Pictures do not belong in the copy. Output exactly the lines from the one containing "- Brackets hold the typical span" to the end of the listing below.

### Data
★ ★ ★ ★ ★

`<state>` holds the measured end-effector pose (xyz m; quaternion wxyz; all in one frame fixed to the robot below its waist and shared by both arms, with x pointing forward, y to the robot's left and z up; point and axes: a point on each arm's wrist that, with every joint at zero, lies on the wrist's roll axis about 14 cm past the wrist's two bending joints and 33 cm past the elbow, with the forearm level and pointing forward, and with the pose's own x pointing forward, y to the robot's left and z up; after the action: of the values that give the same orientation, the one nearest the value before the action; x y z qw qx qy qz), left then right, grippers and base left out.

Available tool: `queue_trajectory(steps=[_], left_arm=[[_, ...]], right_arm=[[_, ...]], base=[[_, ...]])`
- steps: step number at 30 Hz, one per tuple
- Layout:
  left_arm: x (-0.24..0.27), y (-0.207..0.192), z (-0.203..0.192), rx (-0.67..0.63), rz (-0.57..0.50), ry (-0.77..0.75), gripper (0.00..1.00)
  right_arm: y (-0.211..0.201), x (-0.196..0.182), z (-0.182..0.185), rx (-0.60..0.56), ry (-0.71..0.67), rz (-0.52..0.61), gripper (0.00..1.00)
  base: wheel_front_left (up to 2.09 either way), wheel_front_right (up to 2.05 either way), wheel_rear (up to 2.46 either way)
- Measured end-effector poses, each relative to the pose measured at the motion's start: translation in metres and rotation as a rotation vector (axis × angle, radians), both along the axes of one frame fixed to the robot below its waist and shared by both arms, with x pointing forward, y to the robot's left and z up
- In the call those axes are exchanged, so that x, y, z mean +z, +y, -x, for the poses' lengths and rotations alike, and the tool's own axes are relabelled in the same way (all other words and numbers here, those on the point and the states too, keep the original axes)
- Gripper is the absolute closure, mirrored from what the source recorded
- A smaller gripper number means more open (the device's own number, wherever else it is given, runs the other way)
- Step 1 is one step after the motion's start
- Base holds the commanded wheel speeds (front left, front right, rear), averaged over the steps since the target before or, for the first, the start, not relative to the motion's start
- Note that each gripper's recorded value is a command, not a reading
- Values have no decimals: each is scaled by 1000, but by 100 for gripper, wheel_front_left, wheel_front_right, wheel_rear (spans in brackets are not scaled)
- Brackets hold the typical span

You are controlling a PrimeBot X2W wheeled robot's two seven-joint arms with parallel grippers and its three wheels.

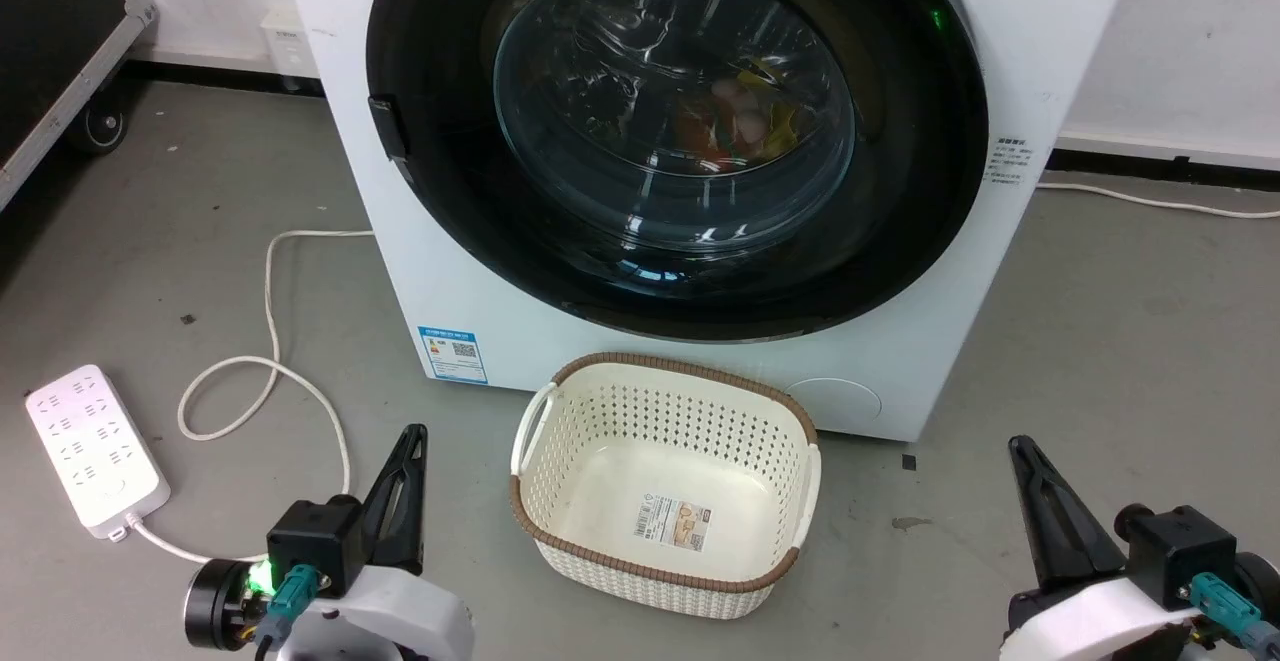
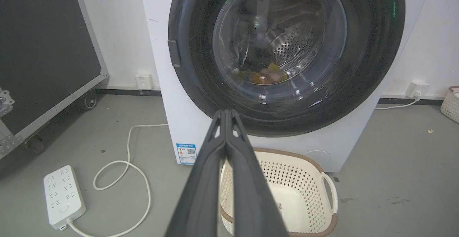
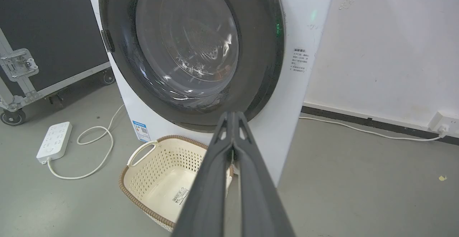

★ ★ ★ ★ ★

### Task answer
- Brackets hold the typical span

You are controlling a PrimeBot X2W wheeled robot's two seven-joint arms with parallel grippers and its three wheels.

This finishes the response to the exercise.